I'm in the process of building this one.
Gun cabinet
I'm sure that there are less complicated builds and more secure methods of storage but, this is what the customer wants.


----------



## Mcwoodworking (Jan 12, 2013)

All your cabinets look good. Nice job all.


----------



## Brian T. (Dec 19, 2012)

I built a gun cabinet some years ago. Broke the glass in one door, taking out a rifle for a hunt. Oh well.
Secret, magnetically locked drawers and all. Sold it to a buddy who needed space for his D1's gymnastics trophies. 

I think you have to kind of wing it, plan and make the cabinet for what you need or want to show off. I peaked out at 12 shotguns. Those which remain are in an unobtrusive cabinet in a rack. Not any more, I don't get off on seeing my well maintained and well oiled guns glistening in the evening light. The greater pleasure is in the shoot. I sold off all the really pretty guns for the sake of the few that I can really enjoy shooting. I'm a bird hunter of 55+ years. If it flies, it dies.

Actually, (I forget) you can see me and the guys in 
www.kettleriverguides.com

The outfitter, Mel, is the big dude in the broad-brimmed black hat. Me and Jeremy are in there too. I'm also in the turkey pic on the home page. You have to figure out who is the real turkey! Try clicking on the pic of the big cat to see more BIG cats.


----------



## akko (Jan 14, 2013)

why not a coffee table hybrid,?


----------



## Brian T. (Dec 19, 2012)

akko: Now that is an ultra cool idea. Lift up the top/lid for 1/2 a dozen shotguns. Fake it with stacks of 5-yr old Lee Valley and Cabella's catalogs underneath.

Interesting. Another couple of months air-drying and I'll have all the birch I could ever possible need for such a project.


----------



## akko (Jan 14, 2013)

yea, I'm building one right now for a friend of mine.
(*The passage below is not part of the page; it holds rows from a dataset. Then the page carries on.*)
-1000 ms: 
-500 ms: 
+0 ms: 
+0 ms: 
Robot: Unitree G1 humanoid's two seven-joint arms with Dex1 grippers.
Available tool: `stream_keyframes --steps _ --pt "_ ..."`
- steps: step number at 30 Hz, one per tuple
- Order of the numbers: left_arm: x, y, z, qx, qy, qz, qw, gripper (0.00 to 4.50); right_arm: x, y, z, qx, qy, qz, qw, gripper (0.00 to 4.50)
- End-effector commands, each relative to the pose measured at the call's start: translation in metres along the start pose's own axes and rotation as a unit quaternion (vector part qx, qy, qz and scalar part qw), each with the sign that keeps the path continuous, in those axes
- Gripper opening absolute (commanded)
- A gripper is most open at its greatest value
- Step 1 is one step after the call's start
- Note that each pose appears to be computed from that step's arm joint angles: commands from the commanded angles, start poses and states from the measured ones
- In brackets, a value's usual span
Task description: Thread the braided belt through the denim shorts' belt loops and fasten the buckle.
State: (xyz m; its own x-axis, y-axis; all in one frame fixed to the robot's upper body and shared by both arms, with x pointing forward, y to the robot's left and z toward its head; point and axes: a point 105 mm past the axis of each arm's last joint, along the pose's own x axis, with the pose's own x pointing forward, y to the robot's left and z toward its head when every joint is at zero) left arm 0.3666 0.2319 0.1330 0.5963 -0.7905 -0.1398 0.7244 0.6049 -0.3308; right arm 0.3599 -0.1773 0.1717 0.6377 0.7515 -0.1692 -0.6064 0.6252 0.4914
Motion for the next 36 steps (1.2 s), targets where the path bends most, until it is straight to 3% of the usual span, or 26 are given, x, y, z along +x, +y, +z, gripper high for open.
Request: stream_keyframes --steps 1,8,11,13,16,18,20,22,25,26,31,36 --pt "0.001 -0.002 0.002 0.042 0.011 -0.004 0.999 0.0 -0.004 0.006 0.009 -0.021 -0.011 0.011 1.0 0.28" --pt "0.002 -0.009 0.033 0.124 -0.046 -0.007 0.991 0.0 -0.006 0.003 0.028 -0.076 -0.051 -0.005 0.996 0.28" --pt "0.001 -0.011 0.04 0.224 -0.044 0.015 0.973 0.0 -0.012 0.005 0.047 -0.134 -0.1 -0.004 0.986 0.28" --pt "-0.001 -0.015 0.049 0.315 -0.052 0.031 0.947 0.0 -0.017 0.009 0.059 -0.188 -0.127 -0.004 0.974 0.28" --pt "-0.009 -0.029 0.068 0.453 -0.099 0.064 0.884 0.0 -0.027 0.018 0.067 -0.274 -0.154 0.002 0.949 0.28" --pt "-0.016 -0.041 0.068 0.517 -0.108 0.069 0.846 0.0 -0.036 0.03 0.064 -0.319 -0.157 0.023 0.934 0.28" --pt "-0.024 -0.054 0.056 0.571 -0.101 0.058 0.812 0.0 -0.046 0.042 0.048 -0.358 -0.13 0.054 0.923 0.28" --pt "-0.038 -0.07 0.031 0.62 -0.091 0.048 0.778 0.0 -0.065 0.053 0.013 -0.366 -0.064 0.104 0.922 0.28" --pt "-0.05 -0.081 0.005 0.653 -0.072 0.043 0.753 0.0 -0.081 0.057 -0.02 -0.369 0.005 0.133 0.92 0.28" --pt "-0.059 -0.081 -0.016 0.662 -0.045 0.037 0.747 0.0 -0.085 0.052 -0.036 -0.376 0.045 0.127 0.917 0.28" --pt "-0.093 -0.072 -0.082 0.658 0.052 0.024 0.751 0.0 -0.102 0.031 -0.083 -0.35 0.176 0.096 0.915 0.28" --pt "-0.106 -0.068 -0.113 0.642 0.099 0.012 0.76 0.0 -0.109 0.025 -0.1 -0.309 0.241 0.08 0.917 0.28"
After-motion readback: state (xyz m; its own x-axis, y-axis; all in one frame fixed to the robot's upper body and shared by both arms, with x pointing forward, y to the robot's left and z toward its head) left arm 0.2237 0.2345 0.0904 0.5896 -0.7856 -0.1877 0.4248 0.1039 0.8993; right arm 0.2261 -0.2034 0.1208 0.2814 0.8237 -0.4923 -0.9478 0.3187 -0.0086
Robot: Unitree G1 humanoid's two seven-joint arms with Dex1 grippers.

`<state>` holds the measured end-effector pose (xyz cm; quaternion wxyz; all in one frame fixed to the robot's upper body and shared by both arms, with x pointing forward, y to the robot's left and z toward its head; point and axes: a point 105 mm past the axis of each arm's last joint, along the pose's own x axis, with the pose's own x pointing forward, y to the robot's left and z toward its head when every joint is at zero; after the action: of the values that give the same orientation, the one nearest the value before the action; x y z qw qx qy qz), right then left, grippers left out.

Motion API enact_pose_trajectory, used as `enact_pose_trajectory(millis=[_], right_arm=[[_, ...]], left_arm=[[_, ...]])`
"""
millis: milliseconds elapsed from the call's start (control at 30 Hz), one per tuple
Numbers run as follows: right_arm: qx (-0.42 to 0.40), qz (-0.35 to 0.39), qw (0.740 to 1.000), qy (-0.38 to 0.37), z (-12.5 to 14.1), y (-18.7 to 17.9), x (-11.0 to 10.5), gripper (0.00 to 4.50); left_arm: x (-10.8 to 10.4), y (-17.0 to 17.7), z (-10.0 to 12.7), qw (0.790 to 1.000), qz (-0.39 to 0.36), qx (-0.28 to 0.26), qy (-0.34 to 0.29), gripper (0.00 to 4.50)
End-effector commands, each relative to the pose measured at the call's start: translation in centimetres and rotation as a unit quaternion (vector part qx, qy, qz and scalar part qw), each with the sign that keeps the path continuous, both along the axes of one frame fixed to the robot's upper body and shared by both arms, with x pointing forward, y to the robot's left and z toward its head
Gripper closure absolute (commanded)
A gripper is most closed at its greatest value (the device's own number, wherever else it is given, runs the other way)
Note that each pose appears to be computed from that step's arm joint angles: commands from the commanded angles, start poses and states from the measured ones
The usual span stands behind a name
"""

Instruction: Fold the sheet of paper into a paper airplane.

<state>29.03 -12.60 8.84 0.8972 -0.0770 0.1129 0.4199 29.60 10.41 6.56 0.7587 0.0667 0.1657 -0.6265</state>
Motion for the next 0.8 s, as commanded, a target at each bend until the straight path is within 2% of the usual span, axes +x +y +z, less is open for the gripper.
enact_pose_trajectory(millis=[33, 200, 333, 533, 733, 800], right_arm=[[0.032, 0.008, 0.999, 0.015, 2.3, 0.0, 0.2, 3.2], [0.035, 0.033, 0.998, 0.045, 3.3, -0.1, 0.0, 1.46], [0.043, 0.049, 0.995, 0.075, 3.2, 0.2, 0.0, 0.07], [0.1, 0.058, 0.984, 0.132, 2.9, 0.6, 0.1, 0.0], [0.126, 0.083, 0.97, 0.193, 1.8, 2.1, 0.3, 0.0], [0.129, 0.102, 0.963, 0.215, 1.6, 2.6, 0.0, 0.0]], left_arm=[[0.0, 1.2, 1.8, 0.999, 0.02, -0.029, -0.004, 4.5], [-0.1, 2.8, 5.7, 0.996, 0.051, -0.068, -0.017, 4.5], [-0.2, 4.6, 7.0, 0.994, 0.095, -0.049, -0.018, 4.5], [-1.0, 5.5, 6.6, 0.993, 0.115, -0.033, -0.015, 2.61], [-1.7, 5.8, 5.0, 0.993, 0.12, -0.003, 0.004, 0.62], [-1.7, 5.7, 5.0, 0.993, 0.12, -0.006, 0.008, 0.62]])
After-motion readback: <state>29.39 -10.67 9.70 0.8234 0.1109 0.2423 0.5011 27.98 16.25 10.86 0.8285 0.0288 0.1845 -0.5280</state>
Just started cutting pine for the lid. mine will have lights in as well,:thumbsup::gunsmilie:


----------



## Brian T. (Dec 19, 2012)

I use a padded hard-shell field case for transporting shotguns. Ducks Unlimited product, it holds a o/u 12ga and a s/s 20 ga. It has been beat to hello and back over the years. The max outside dimensions are 5" x 14" x 54".
The top of the teak coffee table in the living room, in front of the couch, is 41" x 21".
It is taking very little imagination on my part to see a new table 16" x 55" sitting there!


----------



## willbess08 (Jul 5, 2012)

I built this one for my dad a couple years ago, it was one of my first builds so the doors are a little rough, I actually modeled it after an old one we had in the basement. The trickiest part was getting the actual gun holder parts down so that they would turn just right and not be unbalanced. hope this helps, I can get dimensions and more pics if you need it, just shoot me a PM!
Will
Crowder Carpentry


----------



## Mcwoodworking (Jan 12, 2013)

*Gun cabinet*

The coffee table is a good idea. Good job Will on your cabinet! Thanks for all the ideas.Joe


----------



## SeniorSitizen (May 2, 2012)

I didn't build this one and I don't have the plans. It's just one that I thought looked nice and saved the pic. It was for sale on ebay in 2005.

Maybe collectively you can get enough ideas and wing it :thumbsup: if plans aren't available.


----------



## willbess08 (Jul 5, 2012)

One thing I remember sayin I would change is to go with lexan or plexiglass that large if span in standard glass was heavy and wobbly, I think I struggled with the lock too but that was before I discovered rocklers gigantic online hardware section. If u want me to put a tape to it so you'll have some dimensions ill be glad to just let me know


----------



## Moark Willy (Jan 10, 2013)

Crusader said:


> It saddens me to say this, but in today's society I think our traditional gun cabinet is a thing of the past


I'm not sure where you live, but if things are that bad I would move. When I first moved here to Missouri (7 years ago) I was amazed that every gun owner proudly displayed their guns in cabinets, on walls and often sitting out or in drawers. Coming from Illinois that was a bad idea because of the crime potential. I guess I am lucky that here we can still have the freedom to display our collection without the worry. People here leave the doors unlocked, keys in the car etc. with no worry. My habits from Illinois however have stuck and I lock everything up, doors, guns and cars. It's a shame I think that way here, and it's a shame you have to live that way where you are.


----------



## ddreese (Aug 16, 2012)

*Gun Chest*

Here's one I built: http://www.woodworkingtalk.com/f13/gun-chest-41993/ When you open the lid, all you see is blankets. The guns are locked in the bottom. As far as plans go, I looked at how many guns I wanted to put in it, measured them and designed the case around what I was putting in it.


----------